#### WHAT THE TASK REQUIRES:
Among the entries that follow, how many lines contain the string "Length"? Answer with that number only.

#### Records from a data collection:
▼
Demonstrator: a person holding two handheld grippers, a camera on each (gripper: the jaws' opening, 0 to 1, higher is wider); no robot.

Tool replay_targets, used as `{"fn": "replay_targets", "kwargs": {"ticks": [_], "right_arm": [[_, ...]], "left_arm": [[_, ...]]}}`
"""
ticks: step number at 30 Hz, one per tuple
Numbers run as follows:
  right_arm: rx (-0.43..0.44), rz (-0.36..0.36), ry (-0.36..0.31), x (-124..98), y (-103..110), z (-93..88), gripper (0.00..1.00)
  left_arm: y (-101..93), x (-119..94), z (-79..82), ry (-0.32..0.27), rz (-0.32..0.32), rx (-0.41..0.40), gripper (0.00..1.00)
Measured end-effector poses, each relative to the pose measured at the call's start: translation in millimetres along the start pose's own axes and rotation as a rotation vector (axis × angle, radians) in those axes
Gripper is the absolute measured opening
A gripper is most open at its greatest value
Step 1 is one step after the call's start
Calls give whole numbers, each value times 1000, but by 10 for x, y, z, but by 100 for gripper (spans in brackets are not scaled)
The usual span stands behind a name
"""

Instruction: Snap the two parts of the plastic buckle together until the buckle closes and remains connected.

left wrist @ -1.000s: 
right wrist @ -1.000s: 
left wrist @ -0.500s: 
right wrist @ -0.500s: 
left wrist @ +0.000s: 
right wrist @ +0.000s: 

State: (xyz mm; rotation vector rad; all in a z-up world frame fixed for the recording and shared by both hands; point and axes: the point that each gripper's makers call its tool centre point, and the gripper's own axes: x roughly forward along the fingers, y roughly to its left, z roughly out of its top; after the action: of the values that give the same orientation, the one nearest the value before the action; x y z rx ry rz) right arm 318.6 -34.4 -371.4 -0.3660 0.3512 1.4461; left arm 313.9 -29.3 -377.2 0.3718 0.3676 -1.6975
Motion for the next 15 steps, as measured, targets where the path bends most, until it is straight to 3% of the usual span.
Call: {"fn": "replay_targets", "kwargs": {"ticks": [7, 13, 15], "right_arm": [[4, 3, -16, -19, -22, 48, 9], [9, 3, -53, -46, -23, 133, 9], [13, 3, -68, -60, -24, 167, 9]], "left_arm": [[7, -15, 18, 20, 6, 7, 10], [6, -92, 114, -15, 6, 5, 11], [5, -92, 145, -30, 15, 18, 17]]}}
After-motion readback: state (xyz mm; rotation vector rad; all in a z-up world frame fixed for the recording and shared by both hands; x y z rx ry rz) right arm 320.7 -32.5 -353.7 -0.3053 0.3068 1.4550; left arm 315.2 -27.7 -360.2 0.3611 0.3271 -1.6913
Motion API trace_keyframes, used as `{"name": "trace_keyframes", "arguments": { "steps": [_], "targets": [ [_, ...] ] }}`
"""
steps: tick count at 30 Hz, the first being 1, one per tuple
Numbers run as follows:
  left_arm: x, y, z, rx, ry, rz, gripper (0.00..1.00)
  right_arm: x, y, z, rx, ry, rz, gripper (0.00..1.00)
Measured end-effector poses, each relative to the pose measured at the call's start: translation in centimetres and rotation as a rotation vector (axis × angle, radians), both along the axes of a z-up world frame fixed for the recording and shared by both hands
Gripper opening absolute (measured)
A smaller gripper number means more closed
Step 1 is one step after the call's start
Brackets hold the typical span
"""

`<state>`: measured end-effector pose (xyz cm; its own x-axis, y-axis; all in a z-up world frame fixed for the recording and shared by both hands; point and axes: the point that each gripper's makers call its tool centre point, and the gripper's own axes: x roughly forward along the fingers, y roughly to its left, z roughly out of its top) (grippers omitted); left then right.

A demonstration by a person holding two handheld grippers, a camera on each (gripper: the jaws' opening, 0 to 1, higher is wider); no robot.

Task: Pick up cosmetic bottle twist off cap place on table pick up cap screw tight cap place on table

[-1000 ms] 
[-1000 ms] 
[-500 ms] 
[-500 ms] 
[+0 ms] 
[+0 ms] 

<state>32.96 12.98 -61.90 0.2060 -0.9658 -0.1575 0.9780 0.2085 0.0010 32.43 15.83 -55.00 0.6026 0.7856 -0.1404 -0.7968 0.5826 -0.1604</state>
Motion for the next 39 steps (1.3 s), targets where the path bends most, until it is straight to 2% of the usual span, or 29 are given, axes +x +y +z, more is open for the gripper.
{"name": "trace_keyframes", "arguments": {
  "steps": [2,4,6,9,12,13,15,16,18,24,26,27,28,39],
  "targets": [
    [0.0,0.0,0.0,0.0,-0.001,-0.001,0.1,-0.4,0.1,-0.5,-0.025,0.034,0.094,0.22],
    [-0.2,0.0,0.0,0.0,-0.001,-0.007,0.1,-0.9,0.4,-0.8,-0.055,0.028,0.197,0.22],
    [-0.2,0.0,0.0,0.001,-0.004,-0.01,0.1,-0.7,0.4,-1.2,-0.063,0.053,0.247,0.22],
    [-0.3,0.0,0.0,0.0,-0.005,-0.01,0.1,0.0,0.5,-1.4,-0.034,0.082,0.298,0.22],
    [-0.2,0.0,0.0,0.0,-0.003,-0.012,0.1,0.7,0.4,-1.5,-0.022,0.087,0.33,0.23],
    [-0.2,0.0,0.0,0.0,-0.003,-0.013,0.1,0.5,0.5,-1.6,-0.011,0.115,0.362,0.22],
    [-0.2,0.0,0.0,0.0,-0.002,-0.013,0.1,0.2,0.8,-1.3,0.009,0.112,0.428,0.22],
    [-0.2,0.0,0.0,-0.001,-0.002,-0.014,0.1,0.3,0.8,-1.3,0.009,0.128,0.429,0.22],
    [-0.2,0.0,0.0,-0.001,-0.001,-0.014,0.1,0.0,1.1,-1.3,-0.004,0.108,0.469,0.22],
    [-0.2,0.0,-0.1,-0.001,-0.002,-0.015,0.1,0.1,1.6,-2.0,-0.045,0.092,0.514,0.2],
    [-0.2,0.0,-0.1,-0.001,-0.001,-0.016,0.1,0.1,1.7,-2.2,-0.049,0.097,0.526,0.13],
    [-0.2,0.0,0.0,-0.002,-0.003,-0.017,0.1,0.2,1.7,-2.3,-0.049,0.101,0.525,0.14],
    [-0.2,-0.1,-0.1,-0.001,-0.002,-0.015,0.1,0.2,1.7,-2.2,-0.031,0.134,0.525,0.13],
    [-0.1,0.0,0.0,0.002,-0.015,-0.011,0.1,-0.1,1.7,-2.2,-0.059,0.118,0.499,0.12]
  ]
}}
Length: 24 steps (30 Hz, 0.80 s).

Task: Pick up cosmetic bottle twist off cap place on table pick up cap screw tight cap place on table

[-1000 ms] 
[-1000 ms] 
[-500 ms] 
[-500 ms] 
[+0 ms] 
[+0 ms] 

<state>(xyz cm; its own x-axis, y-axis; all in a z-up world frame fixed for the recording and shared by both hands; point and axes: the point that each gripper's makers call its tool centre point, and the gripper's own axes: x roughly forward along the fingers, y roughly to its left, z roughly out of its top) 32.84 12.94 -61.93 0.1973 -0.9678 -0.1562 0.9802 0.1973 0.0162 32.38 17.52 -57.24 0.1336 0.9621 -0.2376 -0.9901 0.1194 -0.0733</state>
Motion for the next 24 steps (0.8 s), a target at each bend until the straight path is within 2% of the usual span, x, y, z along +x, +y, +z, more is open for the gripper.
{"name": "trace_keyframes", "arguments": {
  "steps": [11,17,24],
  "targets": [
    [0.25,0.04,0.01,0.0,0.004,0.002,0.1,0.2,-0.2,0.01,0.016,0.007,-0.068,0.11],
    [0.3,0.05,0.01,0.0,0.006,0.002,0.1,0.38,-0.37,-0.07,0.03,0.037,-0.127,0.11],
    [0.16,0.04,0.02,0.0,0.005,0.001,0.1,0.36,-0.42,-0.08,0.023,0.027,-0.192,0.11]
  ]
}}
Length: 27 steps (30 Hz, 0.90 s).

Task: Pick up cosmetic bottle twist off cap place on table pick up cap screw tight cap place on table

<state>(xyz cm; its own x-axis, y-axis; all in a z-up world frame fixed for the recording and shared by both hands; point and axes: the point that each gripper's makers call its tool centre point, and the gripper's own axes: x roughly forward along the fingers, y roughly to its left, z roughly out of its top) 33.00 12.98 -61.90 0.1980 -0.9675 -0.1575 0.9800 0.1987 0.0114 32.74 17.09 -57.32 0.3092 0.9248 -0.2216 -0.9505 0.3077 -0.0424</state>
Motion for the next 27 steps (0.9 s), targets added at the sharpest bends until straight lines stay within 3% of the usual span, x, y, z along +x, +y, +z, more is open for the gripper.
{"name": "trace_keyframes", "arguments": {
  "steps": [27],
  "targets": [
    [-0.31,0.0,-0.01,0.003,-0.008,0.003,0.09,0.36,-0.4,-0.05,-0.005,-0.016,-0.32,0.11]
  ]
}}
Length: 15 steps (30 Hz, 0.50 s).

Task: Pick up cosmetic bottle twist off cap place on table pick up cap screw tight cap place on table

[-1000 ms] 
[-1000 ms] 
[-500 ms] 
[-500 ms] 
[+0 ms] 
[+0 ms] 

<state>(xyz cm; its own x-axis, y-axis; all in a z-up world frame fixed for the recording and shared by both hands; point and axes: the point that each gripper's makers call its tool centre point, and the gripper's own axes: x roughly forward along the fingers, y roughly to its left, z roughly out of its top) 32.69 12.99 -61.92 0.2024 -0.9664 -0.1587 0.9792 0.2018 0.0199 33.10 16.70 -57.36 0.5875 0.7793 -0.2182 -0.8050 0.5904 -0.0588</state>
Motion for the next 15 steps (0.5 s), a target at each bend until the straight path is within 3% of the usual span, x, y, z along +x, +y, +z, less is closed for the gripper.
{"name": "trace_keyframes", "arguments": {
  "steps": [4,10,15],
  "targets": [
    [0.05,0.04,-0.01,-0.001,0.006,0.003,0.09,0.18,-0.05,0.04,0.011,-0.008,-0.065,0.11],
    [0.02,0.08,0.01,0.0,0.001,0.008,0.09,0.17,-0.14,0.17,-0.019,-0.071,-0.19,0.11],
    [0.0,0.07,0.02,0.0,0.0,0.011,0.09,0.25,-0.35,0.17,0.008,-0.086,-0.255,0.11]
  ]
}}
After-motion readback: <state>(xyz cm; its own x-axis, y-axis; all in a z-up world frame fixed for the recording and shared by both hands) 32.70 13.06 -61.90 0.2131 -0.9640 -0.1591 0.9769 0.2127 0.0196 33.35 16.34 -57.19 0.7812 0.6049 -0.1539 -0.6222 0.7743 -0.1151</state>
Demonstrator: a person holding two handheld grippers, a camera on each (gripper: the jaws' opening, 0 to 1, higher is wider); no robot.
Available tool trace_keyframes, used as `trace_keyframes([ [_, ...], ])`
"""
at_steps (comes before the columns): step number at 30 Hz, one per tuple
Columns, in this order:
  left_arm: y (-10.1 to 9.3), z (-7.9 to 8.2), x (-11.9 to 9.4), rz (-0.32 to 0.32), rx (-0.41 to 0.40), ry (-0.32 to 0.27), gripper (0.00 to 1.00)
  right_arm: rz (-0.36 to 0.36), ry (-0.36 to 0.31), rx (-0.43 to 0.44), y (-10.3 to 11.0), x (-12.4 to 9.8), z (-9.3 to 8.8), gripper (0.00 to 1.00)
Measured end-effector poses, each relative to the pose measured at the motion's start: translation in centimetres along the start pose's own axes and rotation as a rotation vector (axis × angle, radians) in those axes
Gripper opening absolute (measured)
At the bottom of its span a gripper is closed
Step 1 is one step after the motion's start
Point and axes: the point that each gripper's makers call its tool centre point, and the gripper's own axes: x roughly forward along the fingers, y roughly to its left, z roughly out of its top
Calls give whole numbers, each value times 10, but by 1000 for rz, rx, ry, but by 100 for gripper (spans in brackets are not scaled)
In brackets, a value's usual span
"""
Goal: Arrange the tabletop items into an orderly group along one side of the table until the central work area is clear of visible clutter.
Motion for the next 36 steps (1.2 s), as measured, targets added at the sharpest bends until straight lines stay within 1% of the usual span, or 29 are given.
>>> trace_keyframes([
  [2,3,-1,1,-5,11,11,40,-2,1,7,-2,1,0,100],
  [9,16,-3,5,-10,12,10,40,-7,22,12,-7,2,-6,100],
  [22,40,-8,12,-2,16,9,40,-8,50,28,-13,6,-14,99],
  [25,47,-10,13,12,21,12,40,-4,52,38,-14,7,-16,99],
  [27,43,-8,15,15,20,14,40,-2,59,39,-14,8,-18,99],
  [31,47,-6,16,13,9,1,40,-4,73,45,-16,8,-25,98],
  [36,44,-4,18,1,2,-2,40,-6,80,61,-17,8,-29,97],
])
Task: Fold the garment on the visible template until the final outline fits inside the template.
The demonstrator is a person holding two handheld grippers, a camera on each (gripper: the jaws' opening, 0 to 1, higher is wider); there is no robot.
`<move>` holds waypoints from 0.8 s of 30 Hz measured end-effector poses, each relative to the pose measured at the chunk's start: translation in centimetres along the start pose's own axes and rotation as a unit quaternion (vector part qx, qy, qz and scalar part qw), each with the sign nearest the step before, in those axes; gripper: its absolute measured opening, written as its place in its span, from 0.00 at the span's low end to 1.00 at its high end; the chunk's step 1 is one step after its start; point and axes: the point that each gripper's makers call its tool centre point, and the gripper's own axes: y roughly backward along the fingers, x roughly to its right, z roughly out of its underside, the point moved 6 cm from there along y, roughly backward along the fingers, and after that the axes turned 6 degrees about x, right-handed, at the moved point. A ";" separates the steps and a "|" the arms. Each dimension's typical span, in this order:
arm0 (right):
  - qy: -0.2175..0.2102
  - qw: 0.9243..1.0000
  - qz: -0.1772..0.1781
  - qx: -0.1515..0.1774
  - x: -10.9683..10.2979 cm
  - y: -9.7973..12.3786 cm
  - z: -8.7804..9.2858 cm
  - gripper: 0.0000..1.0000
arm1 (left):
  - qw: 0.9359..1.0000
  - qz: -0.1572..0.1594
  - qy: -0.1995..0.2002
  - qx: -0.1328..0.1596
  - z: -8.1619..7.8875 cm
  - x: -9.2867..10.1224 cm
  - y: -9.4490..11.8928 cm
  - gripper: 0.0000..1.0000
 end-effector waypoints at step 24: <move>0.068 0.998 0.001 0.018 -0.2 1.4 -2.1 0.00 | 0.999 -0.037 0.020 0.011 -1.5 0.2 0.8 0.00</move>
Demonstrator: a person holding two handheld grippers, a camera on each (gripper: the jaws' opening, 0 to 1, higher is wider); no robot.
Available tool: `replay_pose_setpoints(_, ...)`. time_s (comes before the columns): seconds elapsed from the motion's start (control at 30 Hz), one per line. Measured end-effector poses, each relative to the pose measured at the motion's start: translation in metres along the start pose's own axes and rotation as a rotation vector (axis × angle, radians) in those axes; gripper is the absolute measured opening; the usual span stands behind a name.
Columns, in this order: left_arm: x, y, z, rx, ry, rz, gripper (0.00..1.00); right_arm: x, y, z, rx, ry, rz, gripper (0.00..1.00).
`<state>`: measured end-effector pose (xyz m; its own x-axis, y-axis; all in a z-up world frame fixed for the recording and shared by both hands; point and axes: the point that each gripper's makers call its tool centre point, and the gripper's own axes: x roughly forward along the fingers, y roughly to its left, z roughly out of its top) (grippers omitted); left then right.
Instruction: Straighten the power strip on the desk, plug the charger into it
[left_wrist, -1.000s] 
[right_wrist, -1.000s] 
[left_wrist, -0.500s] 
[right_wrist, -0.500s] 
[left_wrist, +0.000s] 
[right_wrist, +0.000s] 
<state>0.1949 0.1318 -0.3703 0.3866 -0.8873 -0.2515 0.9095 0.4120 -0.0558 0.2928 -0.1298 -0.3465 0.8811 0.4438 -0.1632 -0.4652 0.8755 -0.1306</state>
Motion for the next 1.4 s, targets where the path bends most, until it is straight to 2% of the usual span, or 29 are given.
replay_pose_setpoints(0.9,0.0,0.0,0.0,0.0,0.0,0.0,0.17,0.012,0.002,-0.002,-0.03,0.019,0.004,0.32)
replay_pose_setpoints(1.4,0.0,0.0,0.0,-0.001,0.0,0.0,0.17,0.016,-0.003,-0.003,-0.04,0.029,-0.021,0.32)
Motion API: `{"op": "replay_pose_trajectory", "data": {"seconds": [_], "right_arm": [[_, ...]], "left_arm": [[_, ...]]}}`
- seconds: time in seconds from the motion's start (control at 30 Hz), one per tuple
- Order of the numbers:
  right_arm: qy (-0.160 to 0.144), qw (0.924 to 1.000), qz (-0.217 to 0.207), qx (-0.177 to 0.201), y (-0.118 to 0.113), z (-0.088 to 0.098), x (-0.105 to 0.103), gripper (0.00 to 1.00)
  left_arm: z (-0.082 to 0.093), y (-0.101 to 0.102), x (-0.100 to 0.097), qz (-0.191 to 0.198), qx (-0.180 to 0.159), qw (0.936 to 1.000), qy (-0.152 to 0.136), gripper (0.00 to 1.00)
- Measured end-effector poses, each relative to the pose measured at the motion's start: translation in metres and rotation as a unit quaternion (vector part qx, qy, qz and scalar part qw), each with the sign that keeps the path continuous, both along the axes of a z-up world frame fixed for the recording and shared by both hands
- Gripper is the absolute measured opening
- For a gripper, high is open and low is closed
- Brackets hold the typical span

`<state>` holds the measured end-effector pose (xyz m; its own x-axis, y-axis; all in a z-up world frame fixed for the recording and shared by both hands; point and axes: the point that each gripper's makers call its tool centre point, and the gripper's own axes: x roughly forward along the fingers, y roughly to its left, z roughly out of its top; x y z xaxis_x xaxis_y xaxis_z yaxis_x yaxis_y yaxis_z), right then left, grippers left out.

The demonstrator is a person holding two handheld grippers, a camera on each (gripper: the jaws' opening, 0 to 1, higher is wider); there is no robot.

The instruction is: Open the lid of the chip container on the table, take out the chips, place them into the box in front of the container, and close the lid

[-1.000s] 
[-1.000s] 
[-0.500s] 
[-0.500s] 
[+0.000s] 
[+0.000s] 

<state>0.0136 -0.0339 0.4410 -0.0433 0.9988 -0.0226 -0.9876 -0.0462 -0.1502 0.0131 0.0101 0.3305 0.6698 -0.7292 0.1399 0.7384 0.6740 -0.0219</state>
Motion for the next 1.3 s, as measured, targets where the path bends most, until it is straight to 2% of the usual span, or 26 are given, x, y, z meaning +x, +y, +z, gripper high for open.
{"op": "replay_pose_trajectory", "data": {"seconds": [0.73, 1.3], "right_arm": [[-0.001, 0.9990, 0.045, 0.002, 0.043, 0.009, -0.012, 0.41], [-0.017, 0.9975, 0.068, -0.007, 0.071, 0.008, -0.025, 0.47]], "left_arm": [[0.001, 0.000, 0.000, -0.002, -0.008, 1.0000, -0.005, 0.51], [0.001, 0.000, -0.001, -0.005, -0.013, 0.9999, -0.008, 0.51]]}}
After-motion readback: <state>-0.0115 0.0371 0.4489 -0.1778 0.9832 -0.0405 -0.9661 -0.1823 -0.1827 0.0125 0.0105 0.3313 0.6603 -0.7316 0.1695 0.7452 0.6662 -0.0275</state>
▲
#### SOLUTION:
3